START Collected data

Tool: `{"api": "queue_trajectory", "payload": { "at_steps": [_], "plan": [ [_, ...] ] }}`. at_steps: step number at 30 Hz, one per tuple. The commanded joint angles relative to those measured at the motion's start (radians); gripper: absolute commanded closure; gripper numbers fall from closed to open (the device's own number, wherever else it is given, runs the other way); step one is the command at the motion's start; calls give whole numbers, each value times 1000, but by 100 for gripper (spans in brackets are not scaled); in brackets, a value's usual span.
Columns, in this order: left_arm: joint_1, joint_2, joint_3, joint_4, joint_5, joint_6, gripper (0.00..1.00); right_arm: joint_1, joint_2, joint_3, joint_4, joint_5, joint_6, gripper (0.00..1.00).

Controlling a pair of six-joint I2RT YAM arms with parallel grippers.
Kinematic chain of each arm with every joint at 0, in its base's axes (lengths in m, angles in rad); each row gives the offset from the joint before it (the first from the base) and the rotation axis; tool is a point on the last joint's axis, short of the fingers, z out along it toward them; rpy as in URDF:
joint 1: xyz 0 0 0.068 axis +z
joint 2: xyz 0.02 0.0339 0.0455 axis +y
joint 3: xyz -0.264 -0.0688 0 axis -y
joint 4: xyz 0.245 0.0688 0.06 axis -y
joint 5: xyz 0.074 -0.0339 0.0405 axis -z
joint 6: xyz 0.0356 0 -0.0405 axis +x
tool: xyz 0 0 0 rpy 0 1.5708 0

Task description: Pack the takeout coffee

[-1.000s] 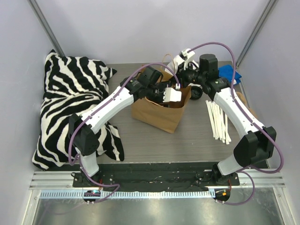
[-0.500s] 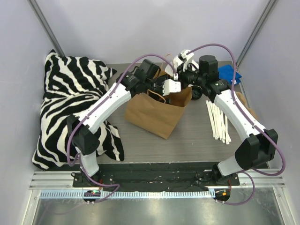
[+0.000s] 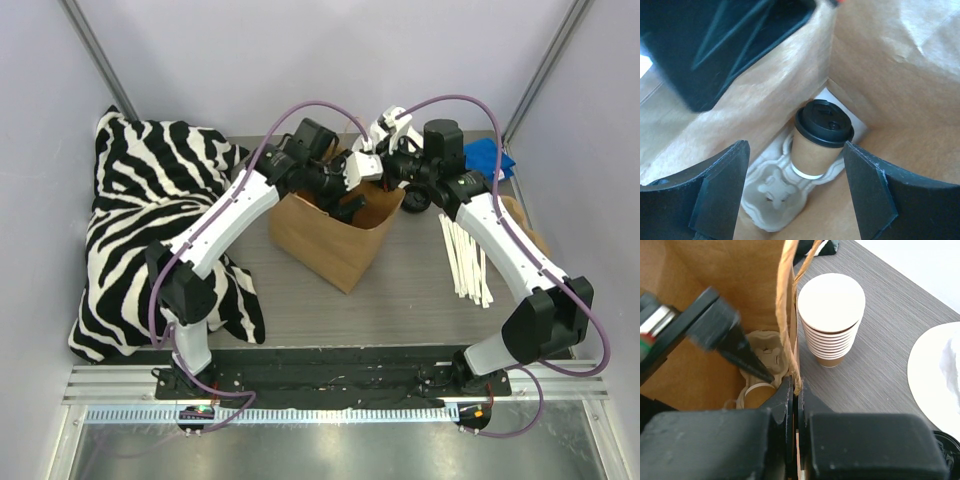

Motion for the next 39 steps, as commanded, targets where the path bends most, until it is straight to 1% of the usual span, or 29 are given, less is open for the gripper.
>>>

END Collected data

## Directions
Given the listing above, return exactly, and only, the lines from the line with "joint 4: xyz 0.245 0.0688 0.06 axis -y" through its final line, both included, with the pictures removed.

## Task answer
joint 4: xyz 0.245 0.0688 0.06 axis -y
joint 5: xyz 0.074 -0.0339 0.0405 axis -z
joint 6: xyz 0.0356 0 -0.0405 axis +x
tool: xyz 0 0 0 rpy 0 1.5708 0

Task description: Pack the takeout coffee

[-1.000s] 
[-0.500s] 
[+0.000s] 

Motion for the next 39 steps, as commanded, targets where the path bends most, until it is straight to 1% of the usual span, or 29 are given, less is open for the gripper.
>>>

No more work remains in this exercise.